E così, dopo l’ennesimo suicidio, in Veneto, si è levato un coro di proteste. Con un fragoroso, seppur angoscioso, dibattito. Ildebrando Lava, presidente della Confartigianato di San Donà di Piave, ha lanciato un severo monito per ricordare che il disagio rischia di diffondersi anche fra i figli degli imprenditori, l’ultima generazione a cui erano destinate le aziende in crisi. E ora, davanti alla tragedia di un altro imprenditore, Stefano Busato, 47 anni, che nel frattempo, il 5 marzo, si è suicidato nella provincia di Treviso, dopo un incendio nella sua azienda di trattamento termico per i metalli, Ebla, si fanno i conti. Con quella soglia di disperazione che, una volta superata, non permette più di trovare la strada del ritorno. E con quel saldo negativo, un record nazionale, di 2.770 imprese in meno rispetto a quelle nuove, che nel 2012 hanno cessato la propria attività. Un dato che fa a pugni con il Pil veneto, pur sempre significativo, 133 miliardi e 607 milioni di euro nel 2011, e i 69 miliardi di tasse versate allo stato, nel biennio 2008-2010, di cui ne sono tornati indietro solo 50, facendo pensare ai veneti di versare molto sangue a un Paese, che non lo merita.

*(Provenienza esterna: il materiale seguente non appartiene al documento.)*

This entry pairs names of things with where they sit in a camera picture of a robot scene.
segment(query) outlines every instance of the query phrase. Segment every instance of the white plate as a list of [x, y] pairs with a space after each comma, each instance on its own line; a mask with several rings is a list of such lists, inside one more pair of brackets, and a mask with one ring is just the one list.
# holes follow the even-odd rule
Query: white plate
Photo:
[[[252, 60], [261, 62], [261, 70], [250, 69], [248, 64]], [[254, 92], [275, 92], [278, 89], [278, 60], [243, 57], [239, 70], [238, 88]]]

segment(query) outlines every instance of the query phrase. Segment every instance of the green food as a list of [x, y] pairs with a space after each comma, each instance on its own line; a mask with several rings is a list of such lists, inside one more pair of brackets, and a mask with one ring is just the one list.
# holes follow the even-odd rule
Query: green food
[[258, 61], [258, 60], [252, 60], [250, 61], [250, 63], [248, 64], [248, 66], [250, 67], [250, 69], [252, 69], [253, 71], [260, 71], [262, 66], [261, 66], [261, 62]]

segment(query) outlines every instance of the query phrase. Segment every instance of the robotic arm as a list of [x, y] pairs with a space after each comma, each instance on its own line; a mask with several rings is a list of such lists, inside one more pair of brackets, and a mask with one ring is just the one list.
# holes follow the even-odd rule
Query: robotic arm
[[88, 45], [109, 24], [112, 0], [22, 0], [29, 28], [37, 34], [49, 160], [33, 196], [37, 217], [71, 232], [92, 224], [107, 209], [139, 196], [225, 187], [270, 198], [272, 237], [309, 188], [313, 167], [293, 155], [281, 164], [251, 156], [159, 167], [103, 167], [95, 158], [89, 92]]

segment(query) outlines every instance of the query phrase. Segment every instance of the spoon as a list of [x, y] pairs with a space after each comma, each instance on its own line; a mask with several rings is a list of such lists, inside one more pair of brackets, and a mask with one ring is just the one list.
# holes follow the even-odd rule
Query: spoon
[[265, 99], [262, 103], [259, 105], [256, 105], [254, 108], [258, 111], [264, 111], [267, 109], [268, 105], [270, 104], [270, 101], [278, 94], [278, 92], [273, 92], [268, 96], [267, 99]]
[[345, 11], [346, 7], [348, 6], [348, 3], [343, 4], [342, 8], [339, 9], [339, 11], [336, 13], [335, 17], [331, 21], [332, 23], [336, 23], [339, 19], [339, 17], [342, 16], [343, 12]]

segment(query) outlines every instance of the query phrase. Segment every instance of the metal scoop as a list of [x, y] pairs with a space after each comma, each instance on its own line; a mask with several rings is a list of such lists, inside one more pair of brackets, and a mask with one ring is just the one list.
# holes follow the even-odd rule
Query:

Qualcuno ci ha provato, a compilare il bollettino di guerra, di tutti lavoratori e imprenditori uccisi dalla crisi, ma l’elenco si è fermato nell’aprile 2012, forse perchè chi lo ha stilato, ha battuto la ritirata, come gli imprenditori suicidi. Incapace di continuare a guardare nello specchio di questo abisso contemporaneo.